La destitution de Dilma Rousseff, conclue en 2016, a célébré son dixième anniversaire et a révélé au public brésilien des juristes jusqu'alors peu connus, ainsi que des hommes politiques qui se sont bénéficié du processus pour accéder au pouvoir. Le vote au Congrès national a divisé le pays entre ceux qui défendaient la légalité du processus et ceux qui le qualifiaient de coup d'État contre la démocratie.
La juriste Janaína Paschoal a acquis une notoriété nationale en signant, aux côtés des juristes Miguel Reale et Hélio Bicudo, la demande de destitution de Dilma. Connue comme « la femme de la destitution », elle a projeté son image durant les séances du processus et a réussi à se faire élire député régional à São Paulo en 2018, obtenant un nombre record de voix.
Michel Temer, qui était le vice de Dilma, a pris possession du Palais du Planalto après la conclusion du processus.

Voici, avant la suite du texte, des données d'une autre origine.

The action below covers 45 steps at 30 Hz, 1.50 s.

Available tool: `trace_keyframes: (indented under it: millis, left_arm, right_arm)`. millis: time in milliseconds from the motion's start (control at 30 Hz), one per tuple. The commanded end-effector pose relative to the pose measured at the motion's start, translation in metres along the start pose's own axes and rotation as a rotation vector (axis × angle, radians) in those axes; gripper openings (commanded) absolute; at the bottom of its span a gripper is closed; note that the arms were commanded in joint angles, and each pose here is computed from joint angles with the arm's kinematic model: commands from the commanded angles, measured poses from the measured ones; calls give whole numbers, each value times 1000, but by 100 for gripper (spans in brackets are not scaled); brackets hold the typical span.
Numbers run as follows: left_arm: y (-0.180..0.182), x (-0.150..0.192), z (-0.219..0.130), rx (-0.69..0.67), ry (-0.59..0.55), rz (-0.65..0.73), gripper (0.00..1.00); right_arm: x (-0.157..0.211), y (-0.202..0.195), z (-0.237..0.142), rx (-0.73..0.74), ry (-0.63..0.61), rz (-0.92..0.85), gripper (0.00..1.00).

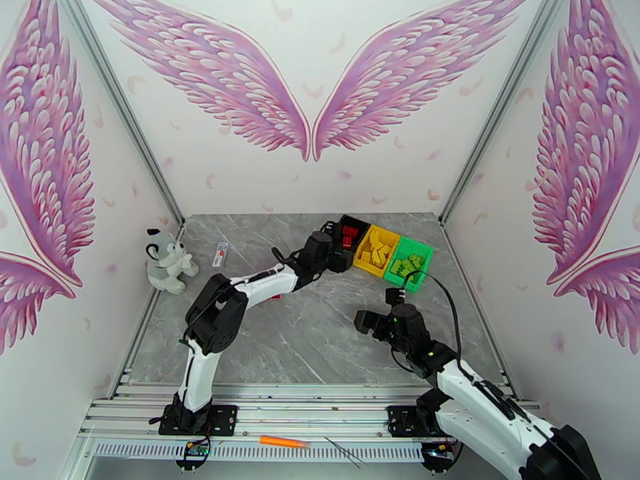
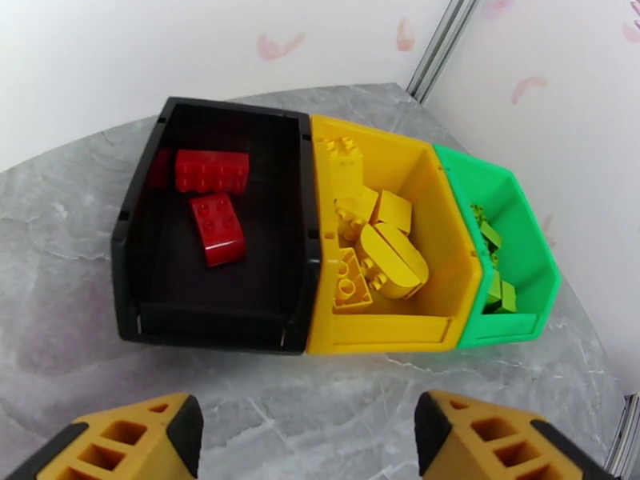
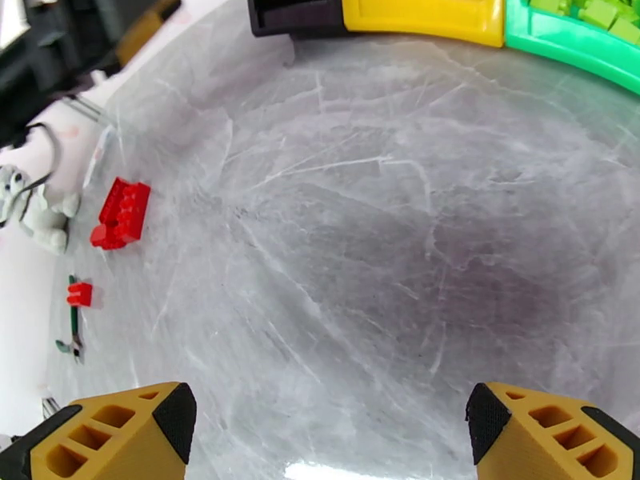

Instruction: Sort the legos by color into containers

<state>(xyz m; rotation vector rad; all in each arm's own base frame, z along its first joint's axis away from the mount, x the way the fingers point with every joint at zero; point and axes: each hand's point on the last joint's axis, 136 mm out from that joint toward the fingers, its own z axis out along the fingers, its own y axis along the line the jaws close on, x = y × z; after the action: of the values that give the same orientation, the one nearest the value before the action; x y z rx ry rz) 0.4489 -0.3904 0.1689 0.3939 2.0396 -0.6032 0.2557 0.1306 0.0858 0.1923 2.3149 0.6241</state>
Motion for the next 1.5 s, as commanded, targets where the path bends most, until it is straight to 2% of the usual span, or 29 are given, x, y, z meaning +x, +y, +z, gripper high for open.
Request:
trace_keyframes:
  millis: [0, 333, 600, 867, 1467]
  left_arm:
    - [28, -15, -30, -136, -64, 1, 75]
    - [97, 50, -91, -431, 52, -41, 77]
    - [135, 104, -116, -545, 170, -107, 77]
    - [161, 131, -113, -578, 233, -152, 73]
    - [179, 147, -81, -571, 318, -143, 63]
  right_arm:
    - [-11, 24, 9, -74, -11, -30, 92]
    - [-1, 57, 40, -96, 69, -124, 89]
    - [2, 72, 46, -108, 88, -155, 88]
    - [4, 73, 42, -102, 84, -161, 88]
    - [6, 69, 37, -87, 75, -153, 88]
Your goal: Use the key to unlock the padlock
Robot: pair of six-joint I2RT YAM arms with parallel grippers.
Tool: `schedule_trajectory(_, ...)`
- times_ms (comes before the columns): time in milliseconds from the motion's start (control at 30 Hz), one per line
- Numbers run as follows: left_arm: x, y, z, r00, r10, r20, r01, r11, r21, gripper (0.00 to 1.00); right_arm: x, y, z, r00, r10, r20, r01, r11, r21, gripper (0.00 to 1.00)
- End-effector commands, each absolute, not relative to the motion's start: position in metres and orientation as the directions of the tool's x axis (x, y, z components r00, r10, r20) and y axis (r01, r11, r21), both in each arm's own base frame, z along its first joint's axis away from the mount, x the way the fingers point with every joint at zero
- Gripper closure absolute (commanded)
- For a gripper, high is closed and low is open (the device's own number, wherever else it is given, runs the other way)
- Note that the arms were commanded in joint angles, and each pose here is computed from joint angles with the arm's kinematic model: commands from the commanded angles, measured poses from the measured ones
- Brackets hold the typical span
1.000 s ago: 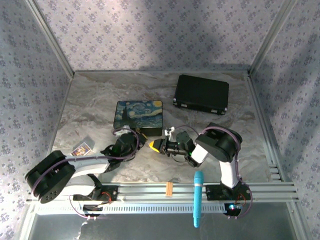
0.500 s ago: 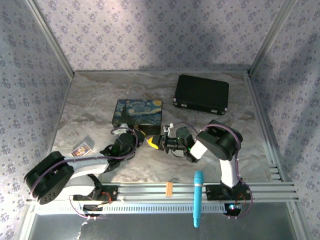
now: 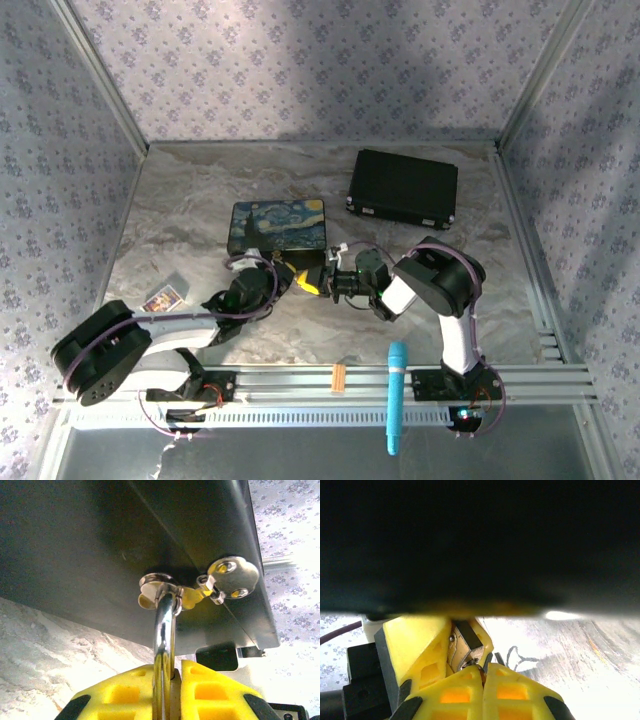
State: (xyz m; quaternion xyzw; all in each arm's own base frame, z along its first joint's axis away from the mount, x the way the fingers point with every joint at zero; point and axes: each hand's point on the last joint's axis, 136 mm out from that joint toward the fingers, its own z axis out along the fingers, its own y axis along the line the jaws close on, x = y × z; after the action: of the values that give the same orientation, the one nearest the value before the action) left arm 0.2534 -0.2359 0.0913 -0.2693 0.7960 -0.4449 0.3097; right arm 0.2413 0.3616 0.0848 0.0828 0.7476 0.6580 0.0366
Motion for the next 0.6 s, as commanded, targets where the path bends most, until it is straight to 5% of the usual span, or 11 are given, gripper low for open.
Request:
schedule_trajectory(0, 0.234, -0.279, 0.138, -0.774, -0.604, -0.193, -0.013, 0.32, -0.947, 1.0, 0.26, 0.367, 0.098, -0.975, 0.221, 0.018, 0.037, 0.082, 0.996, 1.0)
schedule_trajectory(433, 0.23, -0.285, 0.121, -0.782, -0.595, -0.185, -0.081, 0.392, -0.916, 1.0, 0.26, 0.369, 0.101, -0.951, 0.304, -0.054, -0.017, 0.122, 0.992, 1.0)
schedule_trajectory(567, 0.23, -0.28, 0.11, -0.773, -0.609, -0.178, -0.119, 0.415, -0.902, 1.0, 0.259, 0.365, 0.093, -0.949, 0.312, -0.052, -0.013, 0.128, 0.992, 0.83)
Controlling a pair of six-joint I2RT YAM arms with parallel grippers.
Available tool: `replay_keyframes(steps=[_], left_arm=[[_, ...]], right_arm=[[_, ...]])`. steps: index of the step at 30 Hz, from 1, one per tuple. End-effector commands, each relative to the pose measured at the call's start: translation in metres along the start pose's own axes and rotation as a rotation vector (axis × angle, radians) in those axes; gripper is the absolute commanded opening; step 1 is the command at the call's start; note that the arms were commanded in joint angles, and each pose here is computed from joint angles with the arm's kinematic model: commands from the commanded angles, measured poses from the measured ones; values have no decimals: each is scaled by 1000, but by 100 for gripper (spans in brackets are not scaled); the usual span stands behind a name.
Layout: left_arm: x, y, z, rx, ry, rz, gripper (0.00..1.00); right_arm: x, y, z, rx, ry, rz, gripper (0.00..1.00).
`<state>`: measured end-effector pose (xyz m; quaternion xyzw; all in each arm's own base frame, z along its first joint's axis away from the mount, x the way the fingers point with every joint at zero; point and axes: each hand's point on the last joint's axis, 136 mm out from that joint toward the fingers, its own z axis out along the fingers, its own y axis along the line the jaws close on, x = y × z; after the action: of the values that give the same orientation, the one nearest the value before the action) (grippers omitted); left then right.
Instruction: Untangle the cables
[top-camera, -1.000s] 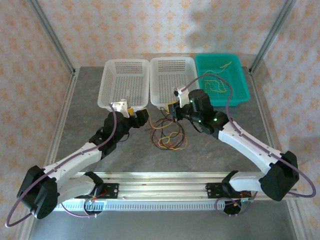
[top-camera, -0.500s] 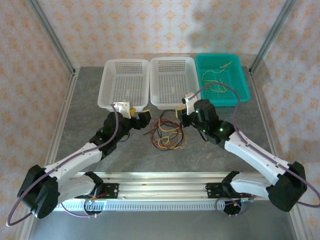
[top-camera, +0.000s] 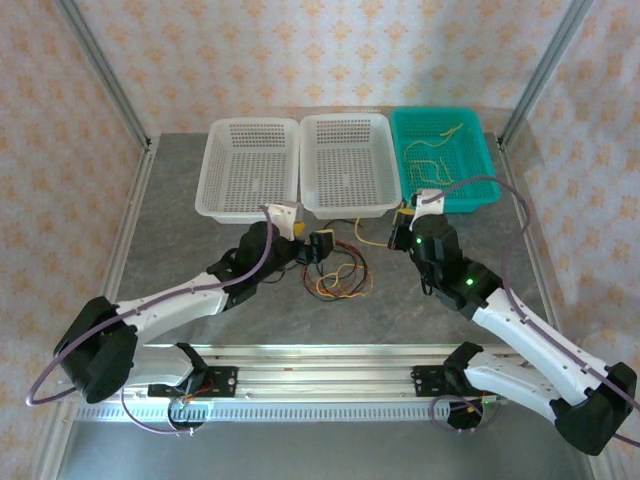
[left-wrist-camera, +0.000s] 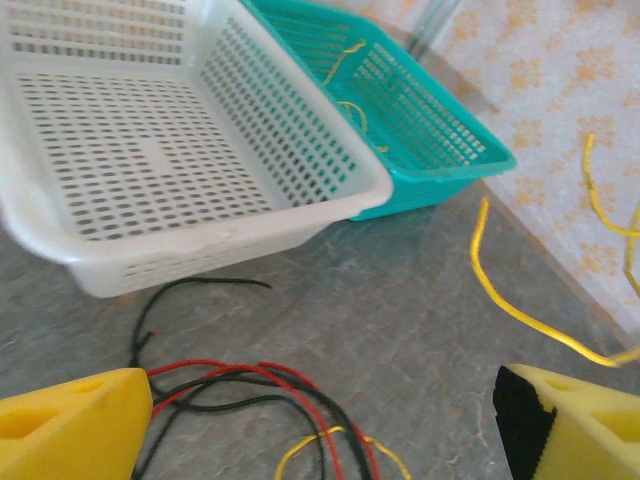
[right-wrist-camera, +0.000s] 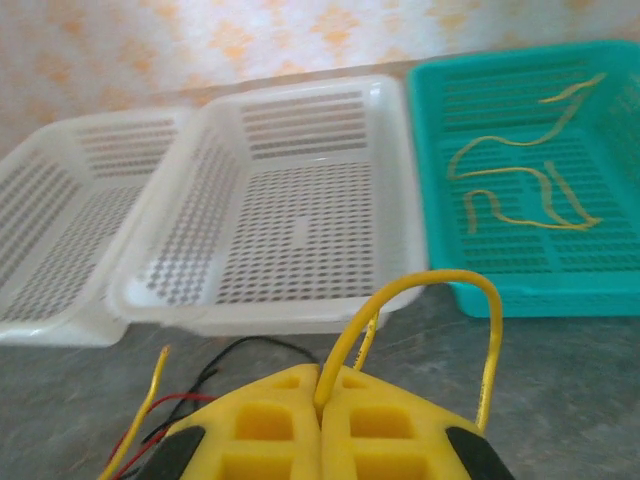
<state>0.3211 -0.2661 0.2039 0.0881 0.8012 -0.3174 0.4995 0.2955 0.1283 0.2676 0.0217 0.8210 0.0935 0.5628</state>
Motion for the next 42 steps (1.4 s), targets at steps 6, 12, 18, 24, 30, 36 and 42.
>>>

Le membre du PMDB a dirigé le pays jusqu'à la fin de son mandat, en 2018.
Jair Bolsonaro, qui à l'époque faisait partie des noms du « bas clergé » de la Chambre des représentants, a affiché durant le processus la facette la plus radicale qui le mènerait au Palais du Planalto. Eduardo Cunha, alors président de la Chambre, a également été une figure centrale dans le déroulement de la destitution.